Victim is a rather blunt film then – despite Dearden often boasting of the film’s tact – but Dearden’s skill as a director and storyteller ensures it works as much more than a simple message movie. The film unfolds as a procedural, with Farr, having discovered that his prior relationship with Barrett is under threat of exposure, determining to go after the blackmailers, even at the risk of his own career and marriage. This pursuit brings him into contact with a wide range of people who have been forced to hide their true nature, from a barber to an acclaimed actor and a number of colleagues in his chambers. The actors in these scenes often reveal the pain of having to live in the shadows, with the performance of Charles Lloyd Pack as the barber considering emigration being particularly affecting. “Nature played me a dirty trick” he says, “There’s no magic cure for what we are, certainly not behind prison walls.”
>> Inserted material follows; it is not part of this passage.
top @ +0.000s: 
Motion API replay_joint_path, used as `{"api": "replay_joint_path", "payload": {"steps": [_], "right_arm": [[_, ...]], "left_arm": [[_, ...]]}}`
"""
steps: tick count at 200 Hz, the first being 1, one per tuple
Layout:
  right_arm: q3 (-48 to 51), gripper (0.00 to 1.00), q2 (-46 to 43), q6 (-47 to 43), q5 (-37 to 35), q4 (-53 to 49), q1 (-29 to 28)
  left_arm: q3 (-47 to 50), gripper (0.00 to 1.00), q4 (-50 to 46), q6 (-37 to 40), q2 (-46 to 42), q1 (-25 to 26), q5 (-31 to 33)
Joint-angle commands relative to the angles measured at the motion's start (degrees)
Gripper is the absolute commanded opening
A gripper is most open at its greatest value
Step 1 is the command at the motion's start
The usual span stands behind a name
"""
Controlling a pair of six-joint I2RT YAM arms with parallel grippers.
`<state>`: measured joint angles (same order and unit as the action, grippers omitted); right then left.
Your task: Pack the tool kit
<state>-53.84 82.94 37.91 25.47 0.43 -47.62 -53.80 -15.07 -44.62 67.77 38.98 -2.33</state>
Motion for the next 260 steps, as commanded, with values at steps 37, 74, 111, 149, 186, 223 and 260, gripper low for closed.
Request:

This depiction of a cross-section of British society is one of Victim’s strongest aspects, along with the excellent use of London locations and expressive cinematography from Otto Heller (his use of shadows on Bogarde’s face during his admission scene is particularly potent). Sometimes when we look back at films considered groundbreaking in their day they can seem a little quaint to modern eyes and a couple of Victim’s more outlandish elements don’t work; such as Hilton Edwards’ turn as a blind pensioner with extraordinary hearing who runs a postal scam, or Derren Nesbitt’s motorbike-riding enforcer, who always seems a little silly rather than threatening. But as a depiction of a culture that shamed and criminalised a section of society, making it impossible for them to seek help from the authorities, it still resonates today.
Of course, the single most fascinating thing in Victim is the presence of Dirk Bogarde, who made other gay-themed films in later years but never sailed as close to the wind as he did in this role. When asked why he chose to make this picture, Bogarde often spoke of his desire to lose the “Idol of the Odeons” tag that had dogged him for years and make something more mature and challenging, but there was surely more to the decision than that for a homosexual actor who never publicly acknowledged his sexuality. Bogarde once said that no homosexual actor would appear in Victim, so they had “a lot of very straight heterosexuals camping themselves silly in it” (a lie that covered not only himself but Dennis Price, among others), but his own performance has a conviction and restraint that this often mannered performer rarely exhibited. He is extraordinary in the film’s most memorable scene, when he confesses his true feelings for Barrett to his wife – “You won’t be content until I tell you, will you, until you’ve ripped it out of me. I stopped seeing him because I wanted him. Can you understand? Because I wanted him!” The emphasis in that scene was one of many contributions Bogarde made to the screenplay, and may be the most revealing. Audiences watching Victim in 1961 would have certainly been aware that they were no longer watching the “Idol of the Odeons,” but how many would have known that they were witnessing a genuinely tortured soul?